Activity: Your task is to return the data below, word for word.

--- START ---

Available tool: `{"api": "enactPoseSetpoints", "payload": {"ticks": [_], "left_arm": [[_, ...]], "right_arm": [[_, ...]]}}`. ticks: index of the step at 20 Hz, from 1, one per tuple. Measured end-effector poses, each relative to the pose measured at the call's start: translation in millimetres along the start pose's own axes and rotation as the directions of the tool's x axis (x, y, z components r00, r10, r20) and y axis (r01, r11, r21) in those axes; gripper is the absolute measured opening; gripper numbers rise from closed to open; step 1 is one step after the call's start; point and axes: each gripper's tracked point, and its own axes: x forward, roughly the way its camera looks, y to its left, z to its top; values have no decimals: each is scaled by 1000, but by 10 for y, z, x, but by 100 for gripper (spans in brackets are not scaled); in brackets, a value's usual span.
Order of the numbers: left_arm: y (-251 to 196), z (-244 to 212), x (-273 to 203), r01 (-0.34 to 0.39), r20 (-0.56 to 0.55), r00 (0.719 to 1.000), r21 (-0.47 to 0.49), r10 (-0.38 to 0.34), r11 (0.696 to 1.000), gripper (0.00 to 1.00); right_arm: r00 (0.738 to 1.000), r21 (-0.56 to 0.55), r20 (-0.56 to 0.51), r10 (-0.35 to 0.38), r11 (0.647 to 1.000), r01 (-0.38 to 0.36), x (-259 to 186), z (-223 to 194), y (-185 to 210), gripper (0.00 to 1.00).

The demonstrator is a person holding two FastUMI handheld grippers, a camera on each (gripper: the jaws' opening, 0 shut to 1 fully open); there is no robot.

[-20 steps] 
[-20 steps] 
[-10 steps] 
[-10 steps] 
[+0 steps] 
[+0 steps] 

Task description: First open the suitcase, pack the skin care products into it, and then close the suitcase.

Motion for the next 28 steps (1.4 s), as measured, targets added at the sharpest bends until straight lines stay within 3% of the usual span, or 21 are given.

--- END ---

Task result:
Available tool: `{"api": "enactPoseSetpoints", "payload": {"ticks": [_], "left_arm": [[_, ...]], "right_arm": [[_, ...]]}}`. ticks: index of the step at 20 Hz, from 1, one per tuple. Measured end-effector poses, each relative to the pose measured at the call's start: translation in millimetres along the start pose's own axes and rotation as the directions of the tool's x axis (x, y, z components r00, r10, r20) and y axis (r01, r11, r21) in those axes; gripper is the absolute measured opening; gripper numbers rise from closed to open; step 1 is one step after the call's start; point and axes: each gripper's tracked point, and its own axes: x forward, roughly the way its camera looks, y to its left, z to its top; values have no decimals: each is scaled by 1000, but by 10 for y, z, x, but by 100 for gripper (spans in brackets are not scaled); in brackets, a value's usual span.
Order of the numbers: left_arm: y (-251 to 196), z (-244 to 212), x (-273 to 203), r01 (-0.34 to 0.39), r20 (-0.56 to 0.55), r00 (0.719 to 1.000), r21 (-0.47 to 0.49), r10 (-0.38 to 0.34), r11 (0.696 to 1.000), gripper (0.00 to 1.00); right_arm: r00 (0.738 to 1.000), r21 (-0.56 to 0.55), r20 (-0.56 to 0.51), r10 (-0.35 to 0.38), r11 (0.647 to 1.000), r01 (-0.38 to 0.36), x (-259 to 186), z (-223 to 194), y (-185 to 210), gripper (0.00 to 1.00).

The demonstrator is a person holding two FastUMI handheld grippers, a camera on each (gripper: the jaws' opening, 0 shut to 1 fully open); there is no robot.

[-20 steps] 
[-20 steps] 
[-10 steps] 
[-10 steps] 
[+0 steps] 
[+0 steps] 

Task description: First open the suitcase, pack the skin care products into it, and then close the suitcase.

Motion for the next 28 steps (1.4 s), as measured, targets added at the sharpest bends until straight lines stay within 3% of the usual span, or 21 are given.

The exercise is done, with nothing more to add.